LED Lighting is another “detail” element that has become increasingly important to create the desired atmosphere in modern restaurants; whether that’s offering more warmth in the space during the winter months, or dimming the lights to create a romantic vibe. While the idea of lighting may seem straightforward for a dining space, it could be that defining component that entices a patron to keep coming back. Lighting is a great way for a space to feel different throughout the day, such as an abundance of access to natural light in the morning for a coffee break with coworkers or charming sconces with dim lighting that lend themselves to a romantic evening out for couples.
The Freshman, which uniquely operates as both a coffee shop and cocktail bar, opened in Arlington, Virginia in April 2021. The restaurant features an open-style layout and transforms seamlessly from day (as a coffee shop) to night (as a cocktail bar)––the transition is made visually possible through the design details. The color story celebrates the duality of the space; the bar is highlighted with mustard and butternut yellow details, juxtaposing a deep-hued blue. The colors are lit by dark brass pendant lights in the evening, and during the day, natural light floods through the ten-foot-tall windows for a lighter atmosphere.

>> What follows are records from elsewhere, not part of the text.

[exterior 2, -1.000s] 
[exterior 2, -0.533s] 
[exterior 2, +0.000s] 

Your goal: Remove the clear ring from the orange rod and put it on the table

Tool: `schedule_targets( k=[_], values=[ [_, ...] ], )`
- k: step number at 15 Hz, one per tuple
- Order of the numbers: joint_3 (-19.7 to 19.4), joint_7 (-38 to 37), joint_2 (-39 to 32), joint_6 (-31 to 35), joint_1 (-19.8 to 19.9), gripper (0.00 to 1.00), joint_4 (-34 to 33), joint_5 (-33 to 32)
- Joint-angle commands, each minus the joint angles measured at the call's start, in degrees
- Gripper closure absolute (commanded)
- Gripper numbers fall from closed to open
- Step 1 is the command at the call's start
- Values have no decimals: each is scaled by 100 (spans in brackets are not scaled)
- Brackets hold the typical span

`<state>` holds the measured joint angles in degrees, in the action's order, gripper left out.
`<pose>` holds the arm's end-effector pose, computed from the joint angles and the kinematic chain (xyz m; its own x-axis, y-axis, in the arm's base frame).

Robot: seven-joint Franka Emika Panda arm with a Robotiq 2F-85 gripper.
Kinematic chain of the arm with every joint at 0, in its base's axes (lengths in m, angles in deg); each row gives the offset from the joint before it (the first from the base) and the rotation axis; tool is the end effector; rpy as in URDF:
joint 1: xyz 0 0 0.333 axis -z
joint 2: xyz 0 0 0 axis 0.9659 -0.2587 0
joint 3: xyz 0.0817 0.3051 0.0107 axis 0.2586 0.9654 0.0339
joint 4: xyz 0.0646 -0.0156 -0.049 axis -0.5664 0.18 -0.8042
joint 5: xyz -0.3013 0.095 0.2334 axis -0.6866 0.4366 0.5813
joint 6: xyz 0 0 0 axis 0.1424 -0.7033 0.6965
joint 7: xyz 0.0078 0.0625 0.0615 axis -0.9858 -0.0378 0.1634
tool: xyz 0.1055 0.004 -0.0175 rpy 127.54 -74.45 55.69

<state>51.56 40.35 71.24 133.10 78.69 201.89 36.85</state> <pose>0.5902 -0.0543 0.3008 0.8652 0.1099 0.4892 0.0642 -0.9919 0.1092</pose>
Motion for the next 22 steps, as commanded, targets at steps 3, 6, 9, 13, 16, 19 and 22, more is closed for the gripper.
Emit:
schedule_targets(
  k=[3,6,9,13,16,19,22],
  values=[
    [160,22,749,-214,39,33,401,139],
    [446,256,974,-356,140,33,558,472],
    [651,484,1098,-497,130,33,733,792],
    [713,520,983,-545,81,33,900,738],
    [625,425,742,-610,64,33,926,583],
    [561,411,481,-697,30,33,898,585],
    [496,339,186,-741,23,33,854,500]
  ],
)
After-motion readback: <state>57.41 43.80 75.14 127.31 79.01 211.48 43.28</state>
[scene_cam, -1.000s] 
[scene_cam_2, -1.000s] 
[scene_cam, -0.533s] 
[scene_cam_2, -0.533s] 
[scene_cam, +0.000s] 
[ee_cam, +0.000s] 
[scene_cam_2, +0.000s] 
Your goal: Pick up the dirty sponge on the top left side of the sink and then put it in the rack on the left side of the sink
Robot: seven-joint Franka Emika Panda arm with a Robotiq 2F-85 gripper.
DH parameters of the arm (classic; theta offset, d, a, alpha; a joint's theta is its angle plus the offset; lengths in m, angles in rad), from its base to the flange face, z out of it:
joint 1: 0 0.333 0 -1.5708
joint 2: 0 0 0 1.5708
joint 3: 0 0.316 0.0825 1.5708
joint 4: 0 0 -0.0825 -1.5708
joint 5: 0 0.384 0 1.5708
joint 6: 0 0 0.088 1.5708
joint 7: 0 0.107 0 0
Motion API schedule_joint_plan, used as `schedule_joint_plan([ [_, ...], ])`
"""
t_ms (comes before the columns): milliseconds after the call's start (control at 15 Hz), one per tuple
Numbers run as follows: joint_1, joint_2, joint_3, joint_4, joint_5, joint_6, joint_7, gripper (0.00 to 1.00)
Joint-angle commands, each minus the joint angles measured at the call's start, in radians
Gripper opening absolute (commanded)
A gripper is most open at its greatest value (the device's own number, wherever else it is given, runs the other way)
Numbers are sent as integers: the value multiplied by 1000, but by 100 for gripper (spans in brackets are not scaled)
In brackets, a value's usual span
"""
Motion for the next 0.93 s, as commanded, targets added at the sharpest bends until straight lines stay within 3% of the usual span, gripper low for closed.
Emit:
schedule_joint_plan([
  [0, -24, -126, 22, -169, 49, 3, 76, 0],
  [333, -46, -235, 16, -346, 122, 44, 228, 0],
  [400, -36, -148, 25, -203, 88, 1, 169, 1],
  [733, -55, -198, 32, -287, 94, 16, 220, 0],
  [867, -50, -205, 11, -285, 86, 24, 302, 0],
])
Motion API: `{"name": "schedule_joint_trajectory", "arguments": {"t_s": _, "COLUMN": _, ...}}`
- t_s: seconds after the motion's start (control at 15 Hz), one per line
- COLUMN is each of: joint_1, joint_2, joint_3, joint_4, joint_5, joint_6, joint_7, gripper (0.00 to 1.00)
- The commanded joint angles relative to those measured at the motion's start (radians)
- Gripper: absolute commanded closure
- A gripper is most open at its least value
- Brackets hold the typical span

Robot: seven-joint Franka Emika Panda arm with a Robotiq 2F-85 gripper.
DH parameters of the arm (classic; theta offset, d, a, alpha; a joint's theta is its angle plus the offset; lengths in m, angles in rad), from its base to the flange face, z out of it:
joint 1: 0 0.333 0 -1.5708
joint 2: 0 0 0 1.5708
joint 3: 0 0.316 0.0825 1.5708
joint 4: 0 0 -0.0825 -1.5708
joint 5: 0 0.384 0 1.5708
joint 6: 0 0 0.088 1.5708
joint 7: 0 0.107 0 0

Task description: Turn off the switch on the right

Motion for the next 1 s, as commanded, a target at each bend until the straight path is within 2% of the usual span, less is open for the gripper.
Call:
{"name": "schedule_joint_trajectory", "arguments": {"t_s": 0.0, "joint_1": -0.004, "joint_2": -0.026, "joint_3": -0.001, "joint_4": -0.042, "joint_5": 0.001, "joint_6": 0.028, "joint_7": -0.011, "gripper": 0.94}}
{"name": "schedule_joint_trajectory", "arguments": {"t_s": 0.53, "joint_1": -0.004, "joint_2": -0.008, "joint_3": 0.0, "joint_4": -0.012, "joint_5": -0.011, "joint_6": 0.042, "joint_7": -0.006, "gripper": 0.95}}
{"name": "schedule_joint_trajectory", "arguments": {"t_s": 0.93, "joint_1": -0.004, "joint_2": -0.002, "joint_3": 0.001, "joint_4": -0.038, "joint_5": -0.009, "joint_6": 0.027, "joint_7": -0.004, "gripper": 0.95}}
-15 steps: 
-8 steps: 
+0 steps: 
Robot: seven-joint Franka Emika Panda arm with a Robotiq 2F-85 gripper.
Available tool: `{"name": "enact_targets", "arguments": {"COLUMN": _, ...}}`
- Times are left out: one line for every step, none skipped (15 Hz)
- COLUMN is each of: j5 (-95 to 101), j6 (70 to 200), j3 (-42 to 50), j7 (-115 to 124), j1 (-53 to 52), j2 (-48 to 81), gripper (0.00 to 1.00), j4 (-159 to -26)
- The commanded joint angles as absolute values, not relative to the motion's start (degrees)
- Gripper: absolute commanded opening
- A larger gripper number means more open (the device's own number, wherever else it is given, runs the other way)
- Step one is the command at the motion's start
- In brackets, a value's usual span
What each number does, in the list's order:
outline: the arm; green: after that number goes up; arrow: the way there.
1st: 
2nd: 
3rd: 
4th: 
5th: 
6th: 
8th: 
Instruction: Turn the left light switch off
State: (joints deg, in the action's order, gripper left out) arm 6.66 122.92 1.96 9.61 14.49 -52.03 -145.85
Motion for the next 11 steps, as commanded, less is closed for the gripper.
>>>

The COVID-19 pandemic has left long-lasting effects on several industries and perhaps one of the hardest hit has been food and beverage. While many are using online ordering platforms for their next meal, others are still drawn to the experiences of their local dining establishments. Restaurants must always evolve to stand out from their competition, and now, more than ever before, owners and operators are looking for solutions and fresh concepts to keep their seats filled and their staffing roster full. Creating thoughtful layout to allow for third-party delivery services, embracing the communal table, and carefully layering enticing details throughout the design can be the elements that keep customers coming back to support their favorite restaurants.